The Witness for the Defense | Page 5

A.E.W. Mason
Thresk. "At half-past eight."
"Yes."
Mrs. Carruthers gave him some tea and chattered pleasantly while he drank it. She was fair-haired and pretty, a lady of enthusiasms and uplifted hands, quite without observation or knowledge, yet with power to astonish. For every now and then some little shrewd wise saying would gleam out of the placid flow of her trivialities and make whoever heard it wonder for a moment whether it was her own or whether she had heard it from another. But it was her own. For she gave no special importance to it as she would have done had it been a remark she had thought worth remembering. She just uttered it and slipped on, noticing no difference in value between what she now said and what she had said a second ago. To her the whole world was a marvel and all things in it equally amazing. Besides she had no memory.
"I suppose that now you are free," she said, "you will go up into the central Provinces and see something of India."
"But I am not free," replied Thresk. "I must get immediately back to England."
"So soon!" exclaimed Mrs. Carruthers. "Now isn't that a pity! You ought to see the Taj--oh, you really ought!--by moonlight or in the morning. I don't know which is best, and the Ridge too!--the Ridge at Delhi. You really mustn't leave India without seeing the Ridge. Can't things wait in London?"
"Yes, things can, but people won't," answered Thresk, and Mrs. Carruthers was genuinely distressed that he should depart from India without a single journey in a train.
"I can't help it," he said, smiling back into her mournful eyes. "Apart from my work, Parliament meets early in February."
"Oh, to be sure, you are in Parliament," she exclaimed. "I had forgotten." She shook her fair head in wonder at the industry of her visitor. "I can't think how you manage it all. Oh, you must need a holiday."
Thresk laughed.
"I am thirty-six, so I have a year or two still in front of me before I have the right to break down. I'll save up my holidays for my old age."
"But you are not married," cried Mrs. Carruthers. "You can't do that. You can't grow comfortably old unless you're married. You will want to work then to get through the time. You had better take your holidays now."
"Very well. I shall have twelve days upon the steamer. When does it go?" asked Thresk as he rose from his chair.
"On Friday, and this is Monday," said Mrs. Carruthers. "You certainly haven't much time to go anywhere, have you?"
"No," replied Thresk, and Mrs. Carruthers saw his face quicken suddenly to surprise. He actually caught his breath; he stared, no longer aware of her presence in the room. He was looking over her head towards the grand piano which stood behind her chair; and she began to run over in her mind the various ornaments which encumbered it. A piece of Indian drapery covered the top and on the drapery stood a little group of Dresden China figures, a crystal cigarette-box, some knick-knacks and half-a-dozen photographs in silver frames. It must be one of those photographs, she decided, which had caught his eye, which had done more than catch his eye. For she was looking up at Thresk's face all this while, and the surprise had gone from it. It seemed to her that he was moved.
"You have the portrait of a friend of mine there," he said, and he crossed the room to the piano.
Mrs. Carruthers turned round.
"Oh, Stella Ballantyne!" she cried. "Do you know her, Mr. Thresk?"
"Ballantyne?" said Thresk. For a moment or two he was silent. Then he asked: "She is married then?"
"Yes, didn't you know? She has been married for a long time."

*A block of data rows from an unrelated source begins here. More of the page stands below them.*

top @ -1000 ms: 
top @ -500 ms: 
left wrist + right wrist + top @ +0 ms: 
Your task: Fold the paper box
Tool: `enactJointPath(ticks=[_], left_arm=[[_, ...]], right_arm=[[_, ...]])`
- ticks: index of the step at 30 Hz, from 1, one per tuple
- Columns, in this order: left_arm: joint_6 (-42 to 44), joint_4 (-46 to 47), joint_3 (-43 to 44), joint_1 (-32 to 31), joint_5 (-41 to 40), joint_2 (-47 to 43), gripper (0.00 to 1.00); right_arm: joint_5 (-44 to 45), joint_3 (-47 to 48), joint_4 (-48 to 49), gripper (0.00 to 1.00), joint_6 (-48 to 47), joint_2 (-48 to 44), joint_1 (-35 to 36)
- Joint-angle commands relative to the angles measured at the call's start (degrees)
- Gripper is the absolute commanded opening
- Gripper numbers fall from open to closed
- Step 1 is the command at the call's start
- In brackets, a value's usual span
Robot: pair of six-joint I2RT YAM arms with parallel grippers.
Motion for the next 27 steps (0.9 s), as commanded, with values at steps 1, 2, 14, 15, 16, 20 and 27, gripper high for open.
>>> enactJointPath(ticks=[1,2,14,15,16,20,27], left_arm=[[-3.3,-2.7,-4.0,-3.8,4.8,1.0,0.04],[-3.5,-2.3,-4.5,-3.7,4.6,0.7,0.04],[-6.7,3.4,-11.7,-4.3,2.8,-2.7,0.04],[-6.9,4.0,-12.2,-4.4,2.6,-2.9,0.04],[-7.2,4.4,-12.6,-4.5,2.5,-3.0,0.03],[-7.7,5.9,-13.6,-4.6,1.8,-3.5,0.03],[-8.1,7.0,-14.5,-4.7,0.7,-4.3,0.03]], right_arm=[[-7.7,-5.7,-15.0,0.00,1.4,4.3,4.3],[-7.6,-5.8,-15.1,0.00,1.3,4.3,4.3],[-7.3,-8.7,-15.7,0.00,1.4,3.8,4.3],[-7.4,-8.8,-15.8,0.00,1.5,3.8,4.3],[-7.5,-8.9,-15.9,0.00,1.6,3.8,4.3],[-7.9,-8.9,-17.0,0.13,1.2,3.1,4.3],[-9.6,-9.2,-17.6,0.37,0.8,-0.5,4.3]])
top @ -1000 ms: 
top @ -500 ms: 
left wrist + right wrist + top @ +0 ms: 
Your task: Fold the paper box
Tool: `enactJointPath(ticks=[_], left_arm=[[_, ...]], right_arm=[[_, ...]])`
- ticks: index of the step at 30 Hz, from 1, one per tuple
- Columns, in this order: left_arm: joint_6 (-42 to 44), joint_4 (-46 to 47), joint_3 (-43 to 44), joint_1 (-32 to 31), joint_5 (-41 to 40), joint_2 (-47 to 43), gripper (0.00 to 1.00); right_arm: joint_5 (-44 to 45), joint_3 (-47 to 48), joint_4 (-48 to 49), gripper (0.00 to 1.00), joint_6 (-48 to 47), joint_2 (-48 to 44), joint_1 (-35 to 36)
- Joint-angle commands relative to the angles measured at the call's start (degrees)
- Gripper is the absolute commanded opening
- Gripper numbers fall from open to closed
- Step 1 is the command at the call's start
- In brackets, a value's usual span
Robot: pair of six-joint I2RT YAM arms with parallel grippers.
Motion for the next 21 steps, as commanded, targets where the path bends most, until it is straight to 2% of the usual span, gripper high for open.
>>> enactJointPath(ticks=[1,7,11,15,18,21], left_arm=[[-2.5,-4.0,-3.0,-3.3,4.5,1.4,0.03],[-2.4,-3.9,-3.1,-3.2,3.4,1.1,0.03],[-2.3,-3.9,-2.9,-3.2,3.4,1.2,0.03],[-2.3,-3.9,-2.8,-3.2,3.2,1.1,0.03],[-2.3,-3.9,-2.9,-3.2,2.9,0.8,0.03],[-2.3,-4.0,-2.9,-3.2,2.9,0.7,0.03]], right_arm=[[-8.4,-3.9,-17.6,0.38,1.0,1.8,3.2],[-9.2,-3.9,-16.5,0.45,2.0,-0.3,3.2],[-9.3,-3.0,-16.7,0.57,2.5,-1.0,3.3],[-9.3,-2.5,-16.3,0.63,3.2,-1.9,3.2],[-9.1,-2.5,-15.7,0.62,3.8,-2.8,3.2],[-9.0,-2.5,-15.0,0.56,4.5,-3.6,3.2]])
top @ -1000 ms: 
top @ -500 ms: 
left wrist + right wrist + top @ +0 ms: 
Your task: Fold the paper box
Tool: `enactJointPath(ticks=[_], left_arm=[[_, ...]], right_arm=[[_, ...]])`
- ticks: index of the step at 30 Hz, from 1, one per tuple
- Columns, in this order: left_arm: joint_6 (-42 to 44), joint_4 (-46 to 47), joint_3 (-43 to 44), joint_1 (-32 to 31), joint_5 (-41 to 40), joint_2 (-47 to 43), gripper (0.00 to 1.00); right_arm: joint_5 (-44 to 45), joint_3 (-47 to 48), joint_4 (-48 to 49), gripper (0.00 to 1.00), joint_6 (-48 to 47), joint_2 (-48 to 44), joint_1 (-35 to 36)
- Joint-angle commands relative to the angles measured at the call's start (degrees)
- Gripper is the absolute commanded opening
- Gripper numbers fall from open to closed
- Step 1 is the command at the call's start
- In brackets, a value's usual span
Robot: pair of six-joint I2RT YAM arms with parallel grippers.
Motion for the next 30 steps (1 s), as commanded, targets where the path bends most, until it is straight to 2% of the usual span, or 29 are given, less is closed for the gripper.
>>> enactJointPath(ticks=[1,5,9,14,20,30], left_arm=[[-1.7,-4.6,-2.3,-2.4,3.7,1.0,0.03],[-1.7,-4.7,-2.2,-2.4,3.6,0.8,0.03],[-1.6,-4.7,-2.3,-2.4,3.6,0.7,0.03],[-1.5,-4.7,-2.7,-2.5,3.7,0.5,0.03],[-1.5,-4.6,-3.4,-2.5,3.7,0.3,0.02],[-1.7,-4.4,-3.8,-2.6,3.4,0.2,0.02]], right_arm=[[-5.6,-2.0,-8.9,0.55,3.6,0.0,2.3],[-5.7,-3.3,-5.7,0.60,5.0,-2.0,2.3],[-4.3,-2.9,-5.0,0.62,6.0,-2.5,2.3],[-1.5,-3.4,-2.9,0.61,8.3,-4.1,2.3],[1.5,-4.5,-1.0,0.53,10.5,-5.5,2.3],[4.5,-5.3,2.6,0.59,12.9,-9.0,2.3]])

"It's a long time since I have heard of her," said Thresk. He looked again at the photograph.
"When was this taken?"
"A few months ago. She sent it to me in October. She is beautiful, don't you think?"
"Yes."
But it was not the beauty of the girl who had ridden along the South Downs with him eight years ago. There was more of character in the face now, less, much less, of youth and none of the old gaiety. The open frankness had gone. The big dark eyes which looked out straight at Thresk as he stood before them had, even in that likeness, something of aloofness and reserve. And underneath, in a contrast which seemed to him startling, there was her name signed in the firm running hand in which she had written the few notes which passed between them during that month in Sussex. Thresk looked back again at the photograph and then resumed his seat.
"Tell me about her, Mrs. Carruthers," he said. "You hear from her often?"